[Collection entries]
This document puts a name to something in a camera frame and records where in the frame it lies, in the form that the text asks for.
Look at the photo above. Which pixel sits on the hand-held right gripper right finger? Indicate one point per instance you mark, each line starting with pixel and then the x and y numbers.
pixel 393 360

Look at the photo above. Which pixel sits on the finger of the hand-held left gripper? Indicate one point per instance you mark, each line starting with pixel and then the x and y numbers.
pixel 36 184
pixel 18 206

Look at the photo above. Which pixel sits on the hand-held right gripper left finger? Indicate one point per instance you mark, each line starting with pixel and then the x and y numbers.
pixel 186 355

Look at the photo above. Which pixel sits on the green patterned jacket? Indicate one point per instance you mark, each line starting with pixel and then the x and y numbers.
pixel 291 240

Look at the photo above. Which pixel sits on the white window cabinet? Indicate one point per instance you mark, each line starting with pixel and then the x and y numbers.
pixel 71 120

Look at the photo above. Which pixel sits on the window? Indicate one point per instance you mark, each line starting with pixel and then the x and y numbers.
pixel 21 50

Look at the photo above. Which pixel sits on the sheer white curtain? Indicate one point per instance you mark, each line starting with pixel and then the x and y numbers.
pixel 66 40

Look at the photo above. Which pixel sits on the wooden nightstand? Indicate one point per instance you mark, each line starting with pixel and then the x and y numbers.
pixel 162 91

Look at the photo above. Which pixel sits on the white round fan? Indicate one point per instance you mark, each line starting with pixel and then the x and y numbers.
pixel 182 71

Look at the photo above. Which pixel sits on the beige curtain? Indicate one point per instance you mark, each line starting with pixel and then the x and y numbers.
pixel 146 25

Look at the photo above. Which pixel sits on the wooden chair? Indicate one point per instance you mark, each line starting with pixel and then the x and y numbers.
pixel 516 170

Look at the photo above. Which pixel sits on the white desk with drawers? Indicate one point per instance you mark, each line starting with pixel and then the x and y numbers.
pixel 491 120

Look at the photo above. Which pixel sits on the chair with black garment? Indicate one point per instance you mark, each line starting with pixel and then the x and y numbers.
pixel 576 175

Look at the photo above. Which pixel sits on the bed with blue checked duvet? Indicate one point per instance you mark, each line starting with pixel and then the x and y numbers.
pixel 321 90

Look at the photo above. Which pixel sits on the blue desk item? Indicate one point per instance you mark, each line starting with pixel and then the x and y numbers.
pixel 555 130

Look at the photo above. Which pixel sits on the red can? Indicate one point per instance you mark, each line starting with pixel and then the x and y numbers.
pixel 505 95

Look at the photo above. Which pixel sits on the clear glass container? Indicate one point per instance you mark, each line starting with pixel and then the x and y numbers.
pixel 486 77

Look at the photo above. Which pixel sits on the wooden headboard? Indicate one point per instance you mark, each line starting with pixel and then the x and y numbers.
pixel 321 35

__Problem to solve__: Reproduce the records word for word.

__Response area__:
This document puts a name to something in a camera frame and records where in the frame it lies, in the form that the text asks for.
Look at the photo above. Which pixel sits on the hand-held right gripper right finger? Indicate one point per instance you mark, each line starting with pixel and then the x and y numbers.
pixel 393 360

Look at the photo above. Which pixel sits on the finger of the hand-held left gripper? Indicate one point per instance you mark, each line starting with pixel and then the x and y numbers.
pixel 36 184
pixel 18 206

Look at the photo above. Which pixel sits on the hand-held right gripper left finger? Indicate one point per instance you mark, each line starting with pixel and then the x and y numbers.
pixel 186 355

Look at the photo above. Which pixel sits on the green patterned jacket? Indicate one point per instance you mark, each line starting with pixel and then the x and y numbers.
pixel 291 240

Look at the photo above. Which pixel sits on the white window cabinet? Indicate one point per instance you mark, each line starting with pixel and then the x and y numbers.
pixel 71 120

Look at the photo above. Which pixel sits on the window? Indicate one point per instance you mark, each line starting with pixel and then the x and y numbers.
pixel 21 50

Look at the photo above. Which pixel sits on the sheer white curtain? Indicate one point per instance you mark, each line starting with pixel and then the x and y numbers.
pixel 66 40

Look at the photo above. Which pixel sits on the wooden nightstand? Indicate one point per instance you mark, each line starting with pixel and then the x and y numbers.
pixel 162 91

Look at the photo above. Which pixel sits on the white round fan? Indicate one point per instance you mark, each line starting with pixel and then the x and y numbers.
pixel 182 71

Look at the photo above. Which pixel sits on the beige curtain? Indicate one point per instance you mark, each line starting with pixel and then the x and y numbers.
pixel 146 25

Look at the photo above. Which pixel sits on the wooden chair? Indicate one point per instance you mark, each line starting with pixel and then the x and y numbers.
pixel 516 170

Look at the photo above. Which pixel sits on the white desk with drawers? Indicate one point per instance you mark, each line starting with pixel and then the x and y numbers.
pixel 491 120

Look at the photo above. Which pixel sits on the chair with black garment? Indicate one point per instance you mark, each line starting with pixel and then the x and y numbers.
pixel 576 175

Look at the photo above. Which pixel sits on the bed with blue checked duvet? Indicate one point per instance you mark, each line starting with pixel and then the x and y numbers.
pixel 321 90

Look at the photo above. Which pixel sits on the blue desk item? Indicate one point per instance you mark, each line starting with pixel and then the x and y numbers.
pixel 555 130

Look at the photo above. Which pixel sits on the red can? Indicate one point per instance you mark, each line starting with pixel and then the x and y numbers.
pixel 505 95

Look at the photo above. Which pixel sits on the clear glass container? Indicate one point per instance you mark, each line starting with pixel and then the x and y numbers.
pixel 486 77

Look at the photo above. Which pixel sits on the wooden headboard? Indicate one point per instance you mark, each line starting with pixel and then the x and y numbers.
pixel 321 35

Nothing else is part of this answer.